Le 1 avril, les administrateurs des 27 Etats membres chargés de préparer les décisions du Conseil de l’UE (regroupés sous le terme de Coreper) sont tombés sur un accord à propos du fameux 138/46. Cette nouvelle version dit : « aucune restriction ne peut être imposée sur les droits fondamentaux des utilisateurs, sans une décision préalable d’autorités légalement compétentes. » En remplaçant « autorité judiciaire » par « autorités légalement compétentes », elle évacue l’essence même du texte, rend légal, au niveau européen, le système de riposte graduée à la française. De plus, ils ont modifié le statut de l’amendement. Il ne s’agit plus d’un article, mais d’un considérant, c’est à dire une opinion qui n’a pas à être imposée en droit national.

N’acceptant pas cette version, Catherine Trautmann, en a proposé le 7 avril une nouvelle. A la place de l’« autorité judiciaire », on trouve cette fois un « tribunal indépendant et impartial ». Si le « tribunal » implique juge, les adjectifs « indépendant » et « impartial » sont plus vagues, et pourraient autoriser d’autres types d’autorités. Par contre, il est précisé que cela doit être fait « dans le respect du procès équitable tel que défini à l’article 6 de la Convention Européenne des Droits de l’Homme ».

Puis, un petit retournement de situation, le trilogue semblait se diriger vers un consensus autour une notion de « tribunal indépendant et impartial » mais avec, toujours, un statut de considérant. Enfin, suite à un revirement de la part du groupe libéral (ALDE), le texte qui allait être voté en commission ITRE (Industrie, Transport, et Energie) pour être ensuite présenté en séance plénière serait l’amendement 138 dans sa forme originale votée en septembre et sous la forme d'un article.

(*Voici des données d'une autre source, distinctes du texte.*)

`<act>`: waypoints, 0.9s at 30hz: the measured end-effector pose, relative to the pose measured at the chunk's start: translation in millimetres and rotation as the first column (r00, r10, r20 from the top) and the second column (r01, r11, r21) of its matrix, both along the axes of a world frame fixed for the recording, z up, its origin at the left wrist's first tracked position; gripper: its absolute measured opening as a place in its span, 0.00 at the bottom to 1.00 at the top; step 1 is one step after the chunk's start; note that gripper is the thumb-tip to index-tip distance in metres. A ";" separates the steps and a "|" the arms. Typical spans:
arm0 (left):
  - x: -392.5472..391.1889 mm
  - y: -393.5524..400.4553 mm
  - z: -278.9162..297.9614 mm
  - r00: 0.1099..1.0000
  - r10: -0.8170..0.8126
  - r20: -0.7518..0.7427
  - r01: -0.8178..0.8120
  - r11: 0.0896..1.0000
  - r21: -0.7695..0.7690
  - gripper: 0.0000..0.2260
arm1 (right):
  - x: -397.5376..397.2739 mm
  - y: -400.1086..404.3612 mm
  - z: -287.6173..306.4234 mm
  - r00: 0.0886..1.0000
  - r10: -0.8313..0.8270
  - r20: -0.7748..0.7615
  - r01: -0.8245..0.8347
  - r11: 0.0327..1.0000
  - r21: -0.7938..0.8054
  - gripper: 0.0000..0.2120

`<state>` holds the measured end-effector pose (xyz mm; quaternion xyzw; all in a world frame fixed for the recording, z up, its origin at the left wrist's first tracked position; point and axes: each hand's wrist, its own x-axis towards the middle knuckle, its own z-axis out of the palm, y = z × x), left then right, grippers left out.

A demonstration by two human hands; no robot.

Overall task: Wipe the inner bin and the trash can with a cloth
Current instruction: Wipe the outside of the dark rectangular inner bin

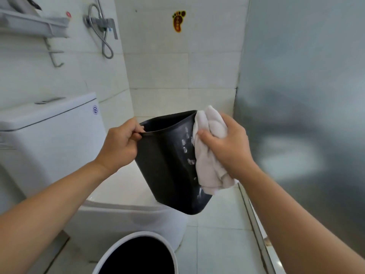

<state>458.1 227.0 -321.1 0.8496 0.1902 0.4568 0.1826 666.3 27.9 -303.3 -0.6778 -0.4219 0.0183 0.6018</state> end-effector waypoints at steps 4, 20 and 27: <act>1.0 11.9 4.0 1.000 0.000 -0.026 -0.001 1.000 -0.011 0.11 | 1.9 14.8 -7.8 1.000 0.017 -0.011 -0.016 0.999 0.037 0.17; 14.7 -13.3 59.8 0.905 -0.280 -0.321 0.247 0.959 -0.142 0.22 | -0.1 48.4 -7.0 0.970 0.064 0.234 -0.042 0.994 -0.101 0.26; 8.8 -17.4 60.6 0.922 -0.291 -0.256 0.244 0.949 -0.202 0.22 | -34.8 43.0 -12.1 0.752 0.053 0.658 -0.046 0.999 -0.028 0.23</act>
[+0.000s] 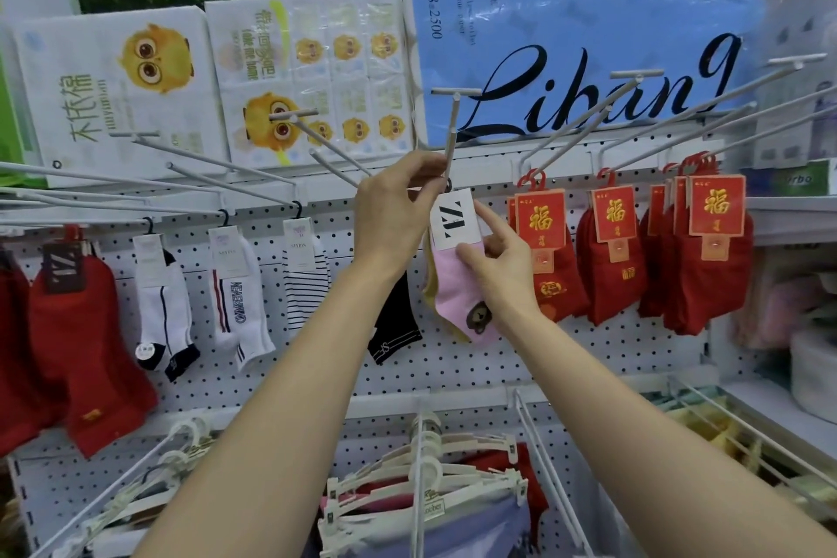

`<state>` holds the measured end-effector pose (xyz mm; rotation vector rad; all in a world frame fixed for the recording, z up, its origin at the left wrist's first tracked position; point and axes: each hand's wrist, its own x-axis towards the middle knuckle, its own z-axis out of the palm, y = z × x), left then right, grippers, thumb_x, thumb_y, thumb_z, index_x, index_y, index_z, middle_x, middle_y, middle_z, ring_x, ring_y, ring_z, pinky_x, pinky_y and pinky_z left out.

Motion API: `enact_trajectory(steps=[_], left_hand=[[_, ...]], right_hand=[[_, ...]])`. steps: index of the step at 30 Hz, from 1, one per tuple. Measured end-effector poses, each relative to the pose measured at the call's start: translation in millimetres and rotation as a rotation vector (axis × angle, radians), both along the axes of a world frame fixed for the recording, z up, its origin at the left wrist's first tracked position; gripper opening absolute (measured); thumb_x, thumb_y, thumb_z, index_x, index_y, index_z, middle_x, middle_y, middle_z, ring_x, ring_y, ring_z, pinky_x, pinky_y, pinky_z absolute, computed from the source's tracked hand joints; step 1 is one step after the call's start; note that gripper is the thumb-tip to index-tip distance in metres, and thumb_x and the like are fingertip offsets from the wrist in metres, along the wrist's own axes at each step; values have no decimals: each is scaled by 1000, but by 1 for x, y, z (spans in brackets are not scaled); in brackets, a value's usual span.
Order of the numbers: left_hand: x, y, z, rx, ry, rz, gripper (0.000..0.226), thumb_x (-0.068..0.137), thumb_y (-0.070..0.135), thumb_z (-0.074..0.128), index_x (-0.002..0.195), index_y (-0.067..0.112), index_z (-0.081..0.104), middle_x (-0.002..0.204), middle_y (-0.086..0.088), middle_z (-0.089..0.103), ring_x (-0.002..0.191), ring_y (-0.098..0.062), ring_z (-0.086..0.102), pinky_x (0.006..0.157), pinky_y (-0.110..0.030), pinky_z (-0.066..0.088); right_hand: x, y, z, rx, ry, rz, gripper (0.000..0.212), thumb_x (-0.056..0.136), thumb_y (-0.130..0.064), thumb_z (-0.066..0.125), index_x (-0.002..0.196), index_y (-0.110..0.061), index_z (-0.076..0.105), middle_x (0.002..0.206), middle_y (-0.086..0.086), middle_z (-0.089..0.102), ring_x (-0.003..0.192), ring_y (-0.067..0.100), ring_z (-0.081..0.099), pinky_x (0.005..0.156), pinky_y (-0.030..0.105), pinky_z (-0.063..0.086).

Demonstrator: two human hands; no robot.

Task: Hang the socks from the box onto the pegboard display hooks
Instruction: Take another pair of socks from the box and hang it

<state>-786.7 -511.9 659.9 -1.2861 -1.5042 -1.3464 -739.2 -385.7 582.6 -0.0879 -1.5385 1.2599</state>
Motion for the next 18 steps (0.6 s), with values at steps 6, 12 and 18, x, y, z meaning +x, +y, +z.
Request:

Le 6 mai 2009: L'amendement 138 adopté en deuxième lecture par le Parlement Européen

Juste avant le vote en séance plénière, on a constaté un changement de la liste des votes pour faire passer le texte original après le texte de compromis (proposé par Catherine Trautmann). Parallèlement à l’inversion de l’ordre, une mention a été ajoutée stipulant que si le texte de compromis est voté, l’amendement 138 saute automatiquement. Voilà, « une manipulation politicienne pour éviter de porter l’amendement 138 au vote », selon Jérémie Zimmerman, porte-parole de la Quadrature du Net. Grâce à l'intervention des Verts, l'ordre des deux textes ont été de nouveau inversé. Résultat, le 138, le fameux amendement anti-Hadopi a été présenté et voté à 407 voix pour, et 57 contre. Il a annulé le compromis qui n’a donc été présenté aux voix. Dès lors, le sort du Paquet Télécom était dans les mains du Conseil. Si le Paquet était approuvé par une majorité qualifiée, il serait accepté définitivement. S'il n'était pas approuvé, une procédure de conciliation serait lancée.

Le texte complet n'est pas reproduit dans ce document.